* EXERCISE OBJECTIVE *
Set down exactly, from the records below, the line with "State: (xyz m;" through the line with "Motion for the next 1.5", and nothing else.

(THE DATA Opens)

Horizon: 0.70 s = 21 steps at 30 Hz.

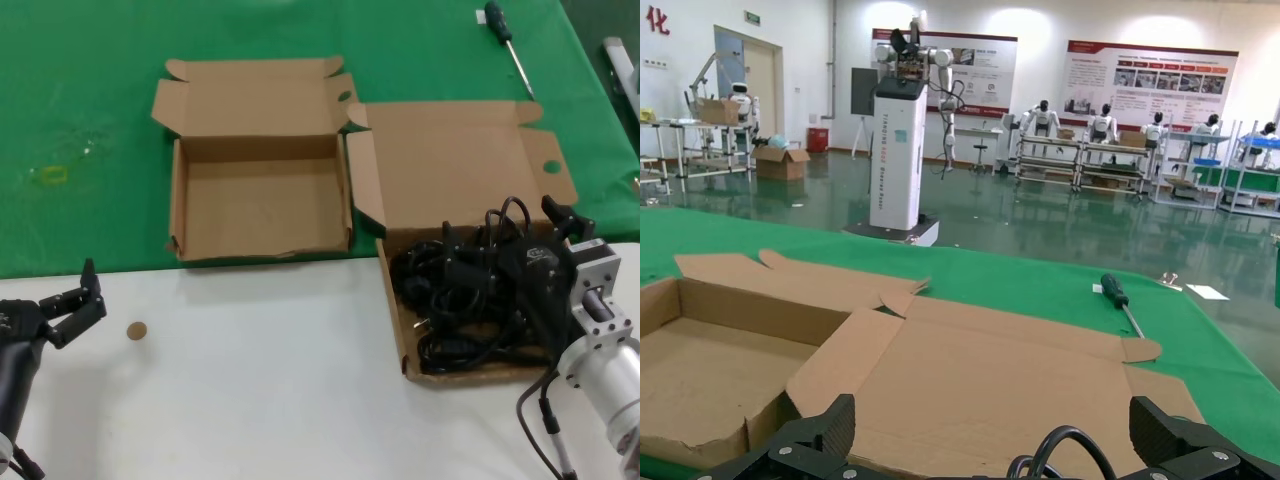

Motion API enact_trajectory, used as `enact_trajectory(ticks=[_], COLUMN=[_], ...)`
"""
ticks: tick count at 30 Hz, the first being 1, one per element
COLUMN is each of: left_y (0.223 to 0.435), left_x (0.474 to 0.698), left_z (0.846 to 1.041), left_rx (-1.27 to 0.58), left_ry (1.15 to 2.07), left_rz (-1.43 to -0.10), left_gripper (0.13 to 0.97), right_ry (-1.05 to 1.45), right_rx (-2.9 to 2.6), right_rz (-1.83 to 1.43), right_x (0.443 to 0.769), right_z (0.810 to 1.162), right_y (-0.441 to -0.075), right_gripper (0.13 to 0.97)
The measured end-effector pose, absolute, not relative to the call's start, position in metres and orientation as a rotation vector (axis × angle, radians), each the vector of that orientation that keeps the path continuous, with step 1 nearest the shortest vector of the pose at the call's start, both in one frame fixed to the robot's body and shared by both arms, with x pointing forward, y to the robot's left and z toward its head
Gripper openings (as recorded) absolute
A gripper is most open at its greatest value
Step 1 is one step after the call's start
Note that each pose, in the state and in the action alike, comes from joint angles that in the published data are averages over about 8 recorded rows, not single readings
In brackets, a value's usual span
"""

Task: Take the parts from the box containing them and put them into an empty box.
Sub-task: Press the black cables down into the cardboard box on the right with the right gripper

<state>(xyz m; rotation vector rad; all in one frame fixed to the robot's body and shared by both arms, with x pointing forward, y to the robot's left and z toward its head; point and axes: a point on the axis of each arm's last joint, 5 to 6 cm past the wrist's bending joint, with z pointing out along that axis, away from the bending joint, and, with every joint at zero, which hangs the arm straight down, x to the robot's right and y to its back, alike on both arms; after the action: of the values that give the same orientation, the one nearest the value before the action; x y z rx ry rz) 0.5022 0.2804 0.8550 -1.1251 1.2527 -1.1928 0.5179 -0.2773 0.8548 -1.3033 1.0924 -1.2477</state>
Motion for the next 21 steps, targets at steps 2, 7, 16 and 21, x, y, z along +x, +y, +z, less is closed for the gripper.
enact_trajectory(ticks=[2,7,16,21], left_y=[0.2804,0.2804,0.2804,0.2804], left_x=[0.5022,0.5022,0.5022,0.5022], left_z=[0.855,0.855,0.855,0.855], left_rx=[-1.125,-1.125,-1.125,-1.125], left_ry=[1.253,1.253,1.253,1.253], left_rz=[-1.193,-1.193,-1.193,-1.193], left_gripper=[0.966,0.966,0.966,0.966], right_ry=[1.092,1.092,1.092,1.092], right_rx=[-1.303,-1.303,-1.303,-1.303], right_rz=[-1.248,-1.248,-1.248,-1.248], right_x=[0.5179,0.5179,0.5179,0.5179], right_z=[0.8548,0.8548,0.8548,0.8548], right_y=[-0.2773,-0.2773,-0.2773,-0.2773], right_gripper=[0.966,0.966,0.966,0.966])
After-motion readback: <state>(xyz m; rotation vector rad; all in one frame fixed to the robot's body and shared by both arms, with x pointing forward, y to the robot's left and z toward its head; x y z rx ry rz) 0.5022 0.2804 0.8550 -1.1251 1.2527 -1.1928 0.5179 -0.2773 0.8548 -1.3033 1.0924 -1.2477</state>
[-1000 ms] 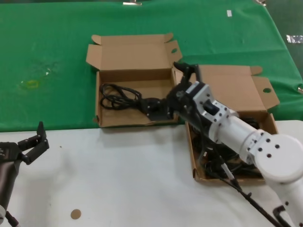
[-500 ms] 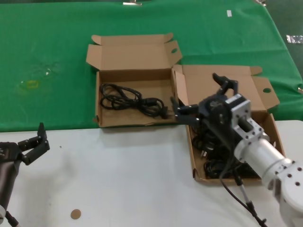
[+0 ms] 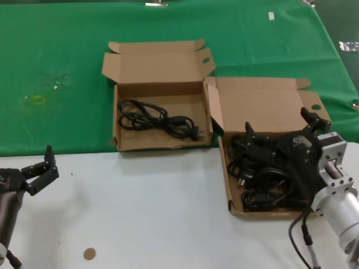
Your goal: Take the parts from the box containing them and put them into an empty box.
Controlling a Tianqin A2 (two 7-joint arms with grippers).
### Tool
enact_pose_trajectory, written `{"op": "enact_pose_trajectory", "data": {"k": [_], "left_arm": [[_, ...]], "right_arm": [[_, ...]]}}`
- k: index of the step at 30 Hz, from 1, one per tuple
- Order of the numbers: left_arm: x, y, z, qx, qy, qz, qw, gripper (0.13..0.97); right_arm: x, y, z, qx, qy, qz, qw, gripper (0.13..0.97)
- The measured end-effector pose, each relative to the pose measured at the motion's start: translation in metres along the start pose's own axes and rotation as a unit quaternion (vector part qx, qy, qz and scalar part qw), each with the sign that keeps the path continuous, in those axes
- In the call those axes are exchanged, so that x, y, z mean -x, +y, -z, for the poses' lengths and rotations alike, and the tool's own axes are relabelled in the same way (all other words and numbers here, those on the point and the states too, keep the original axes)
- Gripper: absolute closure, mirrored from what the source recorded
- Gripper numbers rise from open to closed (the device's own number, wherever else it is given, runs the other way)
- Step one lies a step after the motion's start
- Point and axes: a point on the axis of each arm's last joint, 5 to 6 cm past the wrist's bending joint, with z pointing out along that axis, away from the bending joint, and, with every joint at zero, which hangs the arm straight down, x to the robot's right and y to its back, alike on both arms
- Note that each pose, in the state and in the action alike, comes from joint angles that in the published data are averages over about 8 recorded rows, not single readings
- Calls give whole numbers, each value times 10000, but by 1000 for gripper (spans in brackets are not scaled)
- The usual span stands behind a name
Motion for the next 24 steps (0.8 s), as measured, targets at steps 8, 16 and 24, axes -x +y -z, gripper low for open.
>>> {"op": "enact_pose_trajectory", "data": {"k": [8,16,24], "left_arm": [[0,0,0,0,0,0,10000,132],[0,0,0,0,0,0,10000,132],[0,0,0,0,0,-1,10000,132]], "right_arm": [[-21,15,42,24,83,-51,9999,130],[-22,16,42,24,83,-51,9999,130],[-22,16,42,24,83,-51,9999,130]]}}
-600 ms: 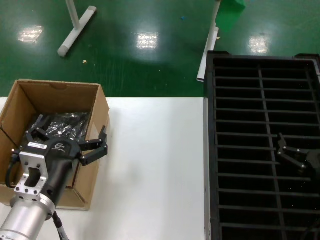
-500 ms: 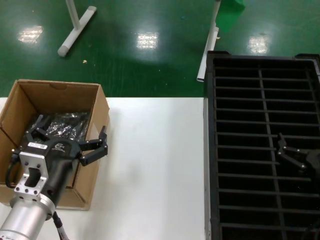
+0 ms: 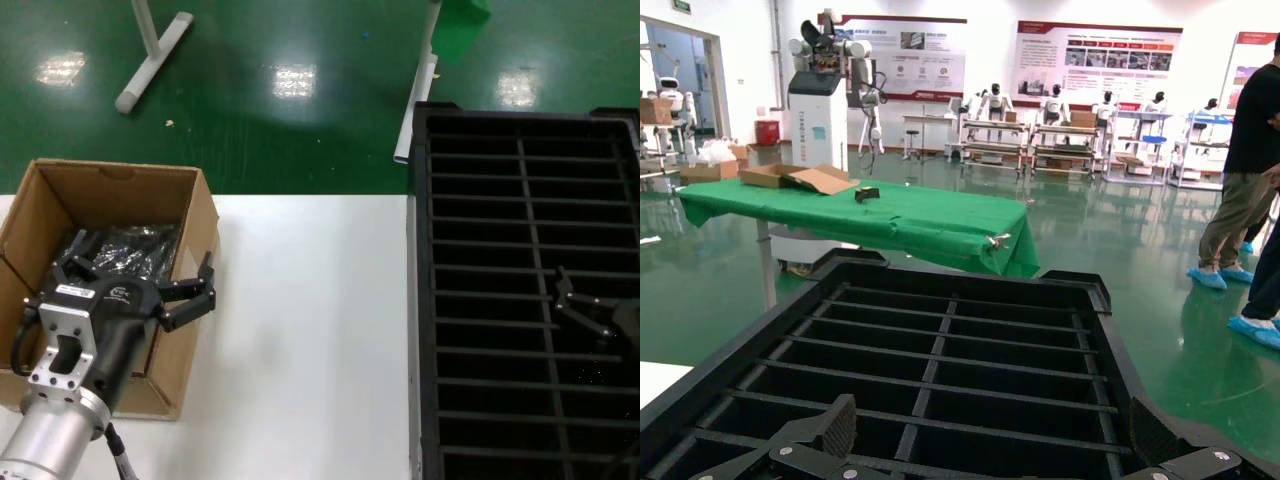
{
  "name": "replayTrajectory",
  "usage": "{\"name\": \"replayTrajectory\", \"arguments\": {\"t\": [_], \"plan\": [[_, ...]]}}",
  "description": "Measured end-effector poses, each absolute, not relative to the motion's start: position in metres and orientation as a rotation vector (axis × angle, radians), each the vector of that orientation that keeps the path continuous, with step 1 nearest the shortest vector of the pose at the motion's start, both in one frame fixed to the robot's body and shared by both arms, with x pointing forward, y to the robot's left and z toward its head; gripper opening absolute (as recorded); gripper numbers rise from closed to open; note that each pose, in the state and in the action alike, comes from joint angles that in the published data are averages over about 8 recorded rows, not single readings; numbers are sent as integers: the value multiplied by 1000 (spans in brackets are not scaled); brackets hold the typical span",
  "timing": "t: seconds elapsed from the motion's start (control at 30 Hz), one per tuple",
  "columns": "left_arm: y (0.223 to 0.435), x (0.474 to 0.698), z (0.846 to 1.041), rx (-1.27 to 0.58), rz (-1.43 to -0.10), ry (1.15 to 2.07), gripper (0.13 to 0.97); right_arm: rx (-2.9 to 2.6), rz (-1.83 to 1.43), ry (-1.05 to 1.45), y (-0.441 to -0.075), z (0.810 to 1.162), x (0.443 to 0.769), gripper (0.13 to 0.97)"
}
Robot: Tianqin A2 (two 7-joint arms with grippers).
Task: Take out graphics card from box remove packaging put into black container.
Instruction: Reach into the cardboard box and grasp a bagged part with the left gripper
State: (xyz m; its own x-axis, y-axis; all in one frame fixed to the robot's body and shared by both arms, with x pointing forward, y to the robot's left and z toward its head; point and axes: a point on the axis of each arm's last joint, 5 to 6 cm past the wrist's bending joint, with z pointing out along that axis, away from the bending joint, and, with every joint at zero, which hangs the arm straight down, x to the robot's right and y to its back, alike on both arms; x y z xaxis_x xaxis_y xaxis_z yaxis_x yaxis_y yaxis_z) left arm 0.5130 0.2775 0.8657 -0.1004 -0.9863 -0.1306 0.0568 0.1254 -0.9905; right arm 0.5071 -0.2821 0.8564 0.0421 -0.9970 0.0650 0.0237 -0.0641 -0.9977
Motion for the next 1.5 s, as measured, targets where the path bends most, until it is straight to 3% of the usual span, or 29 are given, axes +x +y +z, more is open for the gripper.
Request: {"name": "replayTrajectory", "arguments": {"t": [0.2, 0.43, 0.73, 1.13, 1.5], "plan": [[288, 517, 872, -1002, -1205, 1321, 966, -1260, -1235, 1130, -282, 856, 507, 966], [314, 528, 883, -909, -1120, 1394, 966, -1260, -1235, 1130, -282, 856, 507, 966], [352, 538, 898, -644, -875, 1575, 966, -1260, -1235, 1130, -282, 856, 507, 966], [383, 546, 940, -292, -587, 1835, 966, -1260, -1235, 1130, -282, 856, 507, 966], [402, 592, 971, -181, -364, 2047, 966, -1260, -1235, 1130, -282, 856, 507, 966]]}}
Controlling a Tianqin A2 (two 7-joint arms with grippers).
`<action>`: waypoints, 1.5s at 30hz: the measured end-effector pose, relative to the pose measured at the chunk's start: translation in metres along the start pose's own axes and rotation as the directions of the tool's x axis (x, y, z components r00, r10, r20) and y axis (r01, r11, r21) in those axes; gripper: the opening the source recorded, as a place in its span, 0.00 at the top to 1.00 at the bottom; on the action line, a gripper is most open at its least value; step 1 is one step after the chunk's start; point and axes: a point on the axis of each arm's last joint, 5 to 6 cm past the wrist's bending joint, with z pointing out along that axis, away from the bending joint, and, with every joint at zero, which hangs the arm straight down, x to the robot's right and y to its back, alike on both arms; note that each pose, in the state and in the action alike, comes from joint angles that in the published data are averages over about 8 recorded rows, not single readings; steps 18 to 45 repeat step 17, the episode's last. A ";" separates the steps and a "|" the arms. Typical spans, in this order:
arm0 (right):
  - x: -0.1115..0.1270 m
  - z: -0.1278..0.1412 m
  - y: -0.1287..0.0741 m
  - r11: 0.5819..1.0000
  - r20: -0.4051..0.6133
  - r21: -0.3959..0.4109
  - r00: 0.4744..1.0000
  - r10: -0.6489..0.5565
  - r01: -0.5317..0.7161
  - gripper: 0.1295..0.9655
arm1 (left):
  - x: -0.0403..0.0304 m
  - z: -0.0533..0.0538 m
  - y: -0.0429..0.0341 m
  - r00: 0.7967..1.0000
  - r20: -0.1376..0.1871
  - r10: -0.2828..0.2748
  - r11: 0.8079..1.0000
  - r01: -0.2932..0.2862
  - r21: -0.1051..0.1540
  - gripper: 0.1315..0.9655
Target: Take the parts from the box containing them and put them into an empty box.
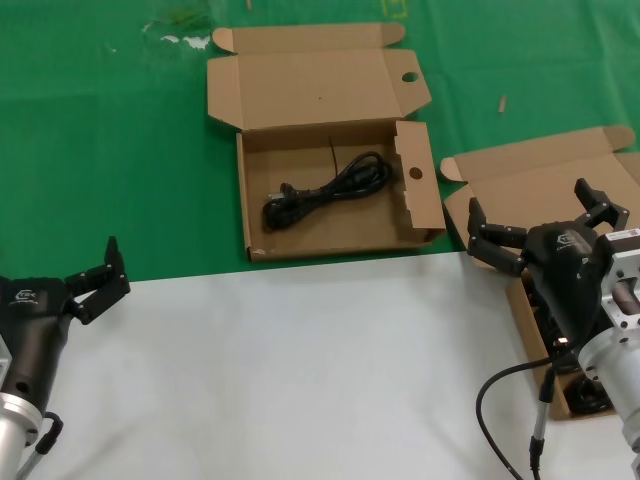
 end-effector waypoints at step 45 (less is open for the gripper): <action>0.000 0.000 0.000 1.000 0.000 0.000 1.000 0.000 0.000 0.00 | 0.0000 0.000 0.0000 1.000 0.000 0.000 1.000 0.000 0.000 0.00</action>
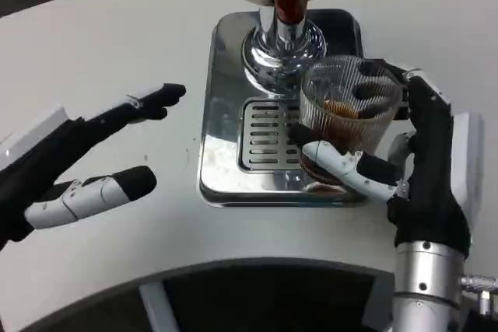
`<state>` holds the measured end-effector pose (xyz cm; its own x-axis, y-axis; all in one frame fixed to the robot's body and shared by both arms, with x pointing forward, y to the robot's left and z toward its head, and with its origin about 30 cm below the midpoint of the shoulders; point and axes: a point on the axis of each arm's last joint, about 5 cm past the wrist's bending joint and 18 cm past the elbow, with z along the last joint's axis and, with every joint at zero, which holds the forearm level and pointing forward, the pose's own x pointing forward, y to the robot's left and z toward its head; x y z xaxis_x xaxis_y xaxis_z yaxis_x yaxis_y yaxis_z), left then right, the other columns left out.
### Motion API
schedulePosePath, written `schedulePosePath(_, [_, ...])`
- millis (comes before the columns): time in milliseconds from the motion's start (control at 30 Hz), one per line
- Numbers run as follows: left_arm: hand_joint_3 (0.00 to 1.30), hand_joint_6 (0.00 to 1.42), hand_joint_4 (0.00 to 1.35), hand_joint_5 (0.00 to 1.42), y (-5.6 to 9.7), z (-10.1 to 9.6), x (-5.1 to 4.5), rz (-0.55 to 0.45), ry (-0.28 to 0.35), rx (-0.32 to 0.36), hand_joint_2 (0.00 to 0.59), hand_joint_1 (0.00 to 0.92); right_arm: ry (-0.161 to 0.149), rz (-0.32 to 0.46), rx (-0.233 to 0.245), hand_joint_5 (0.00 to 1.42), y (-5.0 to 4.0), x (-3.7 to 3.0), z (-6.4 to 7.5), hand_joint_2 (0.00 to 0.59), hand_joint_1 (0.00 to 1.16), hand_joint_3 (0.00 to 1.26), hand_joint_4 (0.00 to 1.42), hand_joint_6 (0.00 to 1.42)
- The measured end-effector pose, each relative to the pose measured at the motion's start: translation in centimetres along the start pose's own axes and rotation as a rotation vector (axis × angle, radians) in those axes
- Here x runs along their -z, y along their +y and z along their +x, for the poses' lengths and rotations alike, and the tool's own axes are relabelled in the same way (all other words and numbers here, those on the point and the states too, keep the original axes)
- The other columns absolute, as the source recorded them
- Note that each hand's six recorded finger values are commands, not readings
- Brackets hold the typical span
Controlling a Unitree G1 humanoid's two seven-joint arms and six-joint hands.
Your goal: Grasp the cup under the faucet to collect the drink, then remove the cup.
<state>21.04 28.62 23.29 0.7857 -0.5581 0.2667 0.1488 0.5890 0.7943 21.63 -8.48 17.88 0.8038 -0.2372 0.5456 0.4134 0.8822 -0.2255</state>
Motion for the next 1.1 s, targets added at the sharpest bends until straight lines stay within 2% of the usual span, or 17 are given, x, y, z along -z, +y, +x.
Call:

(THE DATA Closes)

* RESPONSE BOX *
State: (xyz m; its own x-axis, y-axis; all in one frame fixed to the robot's body and shared by both arms, with x pointing forward, y to the robot's left and z toward its head; point and axes: a point on the axis of each arm's last joint, 5 to 6 cm past the wrist's bending joint, with z pointing out along that axis, away from the bending joint, and, with every joint at zero, which hangs the arm straight down, x to the robot's right and y to its back, alike on both arms; x y z xaxis_x xaxis_y xaxis_z yaxis_x yaxis_y yaxis_z) left arm 0.5130 0.2775 0.8657 -0.1004 -0.9863 -0.1306 0.0568 0.1254 -0.9905; right arm 0.5071 -0.2821 0.8564 0.0421 -0.9970 0.0650 0.0237 -0.0641 -0.9977
Motion for the next 1.5 s, as measured, targets where the path bends most, until it is straight to 3% of the usual span, or 29 are given, axes +x +y +z, more is open for the gripper.

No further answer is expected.